No line before the one containing "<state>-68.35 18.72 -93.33" should appear; that line and all lines after it, through the end of the data, are to be set down exactly.

[Data entries]
>>>>
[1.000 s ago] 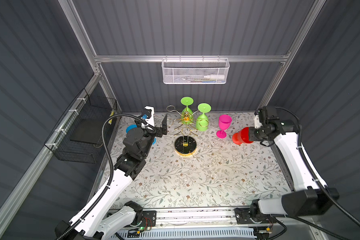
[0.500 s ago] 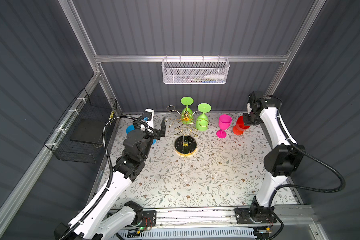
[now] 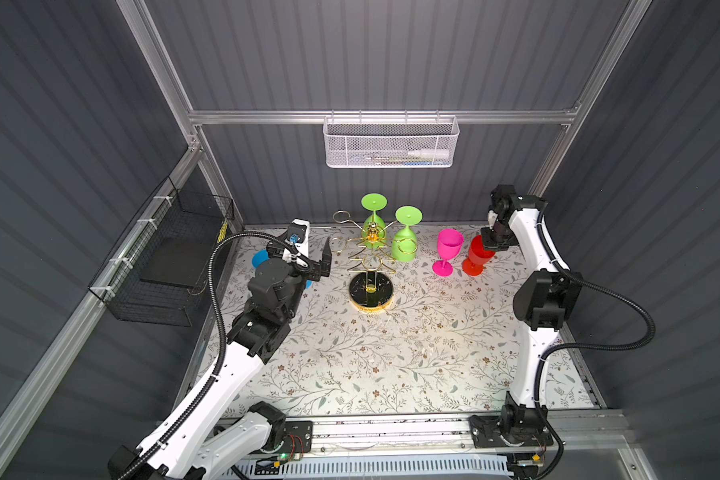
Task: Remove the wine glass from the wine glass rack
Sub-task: 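Turn the red glass upright and lower it beside the pink glass with the right gripper, then open the right gripper off the standing red glass and lift away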
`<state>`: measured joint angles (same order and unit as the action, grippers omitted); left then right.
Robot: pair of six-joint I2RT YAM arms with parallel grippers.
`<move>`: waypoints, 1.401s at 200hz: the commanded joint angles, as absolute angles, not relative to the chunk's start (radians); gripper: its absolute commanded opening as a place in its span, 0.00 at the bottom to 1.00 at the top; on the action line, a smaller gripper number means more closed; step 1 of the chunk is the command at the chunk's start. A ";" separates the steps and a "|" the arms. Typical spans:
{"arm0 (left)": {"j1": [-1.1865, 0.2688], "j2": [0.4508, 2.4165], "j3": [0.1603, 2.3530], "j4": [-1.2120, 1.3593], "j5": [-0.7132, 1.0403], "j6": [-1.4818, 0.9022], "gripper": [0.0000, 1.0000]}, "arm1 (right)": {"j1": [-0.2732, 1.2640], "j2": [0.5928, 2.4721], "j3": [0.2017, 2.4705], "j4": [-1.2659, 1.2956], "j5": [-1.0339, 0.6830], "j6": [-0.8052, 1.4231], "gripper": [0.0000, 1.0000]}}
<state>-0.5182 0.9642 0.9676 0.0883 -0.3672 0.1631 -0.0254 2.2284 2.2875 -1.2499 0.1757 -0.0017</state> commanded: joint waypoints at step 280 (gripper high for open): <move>-0.515 0.900 0.965 0.065 -0.373 0.124 0.96 | 0.094 1.411 1.297 0.034 -0.758 0.849 0.44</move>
<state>-0.5182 0.9245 0.9676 0.0689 -0.3672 0.1482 0.0246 1.3972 1.2942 -0.1692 -0.7277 0.7158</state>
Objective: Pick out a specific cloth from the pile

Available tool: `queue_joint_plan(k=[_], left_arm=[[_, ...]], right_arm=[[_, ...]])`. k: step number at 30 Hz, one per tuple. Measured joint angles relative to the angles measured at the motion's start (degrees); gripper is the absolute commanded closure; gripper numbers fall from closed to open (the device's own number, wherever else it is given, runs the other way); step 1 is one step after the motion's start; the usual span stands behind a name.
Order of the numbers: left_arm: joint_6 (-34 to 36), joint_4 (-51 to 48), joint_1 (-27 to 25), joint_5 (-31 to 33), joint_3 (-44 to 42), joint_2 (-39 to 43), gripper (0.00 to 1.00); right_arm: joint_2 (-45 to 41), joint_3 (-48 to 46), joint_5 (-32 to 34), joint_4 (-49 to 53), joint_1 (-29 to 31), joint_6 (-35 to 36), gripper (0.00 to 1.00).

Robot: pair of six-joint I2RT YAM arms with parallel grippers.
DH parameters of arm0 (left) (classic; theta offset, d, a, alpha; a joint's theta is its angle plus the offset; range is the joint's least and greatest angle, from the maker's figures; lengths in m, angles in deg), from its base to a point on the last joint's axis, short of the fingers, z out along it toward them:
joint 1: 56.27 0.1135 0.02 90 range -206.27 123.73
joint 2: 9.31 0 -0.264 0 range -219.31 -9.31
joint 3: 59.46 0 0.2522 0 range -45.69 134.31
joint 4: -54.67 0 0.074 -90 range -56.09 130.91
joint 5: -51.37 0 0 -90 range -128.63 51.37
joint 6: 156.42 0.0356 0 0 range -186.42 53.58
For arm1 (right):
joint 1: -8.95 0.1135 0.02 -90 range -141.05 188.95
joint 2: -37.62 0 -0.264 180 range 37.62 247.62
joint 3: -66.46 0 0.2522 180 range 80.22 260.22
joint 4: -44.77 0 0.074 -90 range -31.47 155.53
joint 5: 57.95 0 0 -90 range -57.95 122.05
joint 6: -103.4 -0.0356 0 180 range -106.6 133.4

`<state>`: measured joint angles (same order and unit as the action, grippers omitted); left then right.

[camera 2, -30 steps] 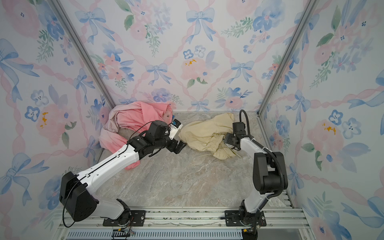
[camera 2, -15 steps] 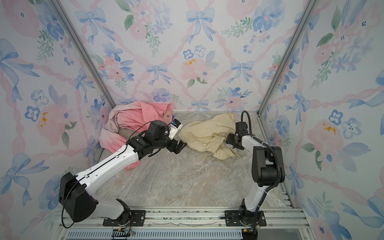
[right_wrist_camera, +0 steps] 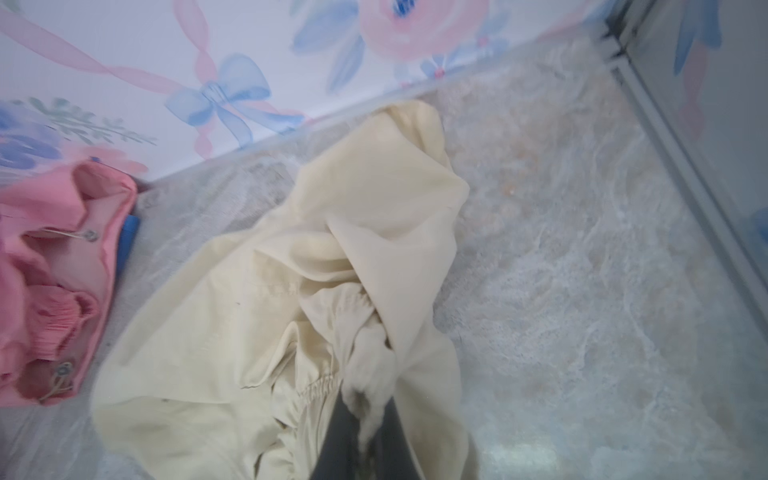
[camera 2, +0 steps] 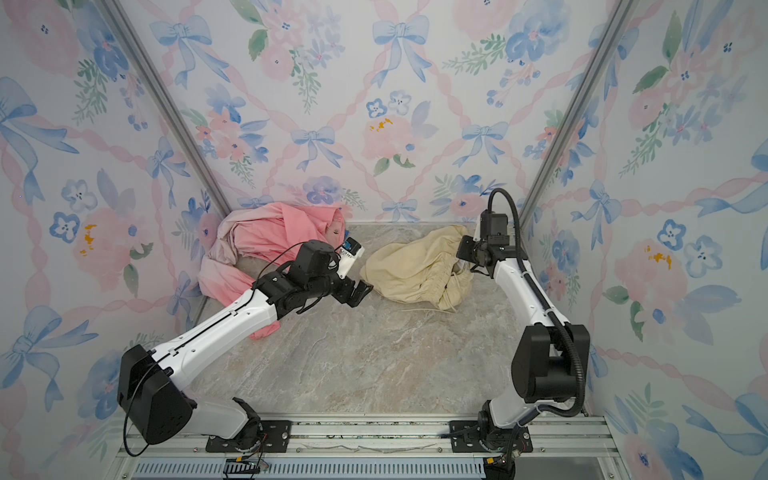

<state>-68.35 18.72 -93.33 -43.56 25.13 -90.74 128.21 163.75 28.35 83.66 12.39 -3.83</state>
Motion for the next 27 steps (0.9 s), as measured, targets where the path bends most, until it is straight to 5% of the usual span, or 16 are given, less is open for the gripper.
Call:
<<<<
#### Task answer:
<state>-68.35 18.72 -93.33 -43.56 25.13 -90.74 128.21 163.75 28.35 83.66 12.39 -3.83</state>
Motion for the next 27 steps (0.9 s), as measured, targets where the path bends most, until it is straight to 5% of the usual span, or 16 are given, less is open for the gripper.
Call:

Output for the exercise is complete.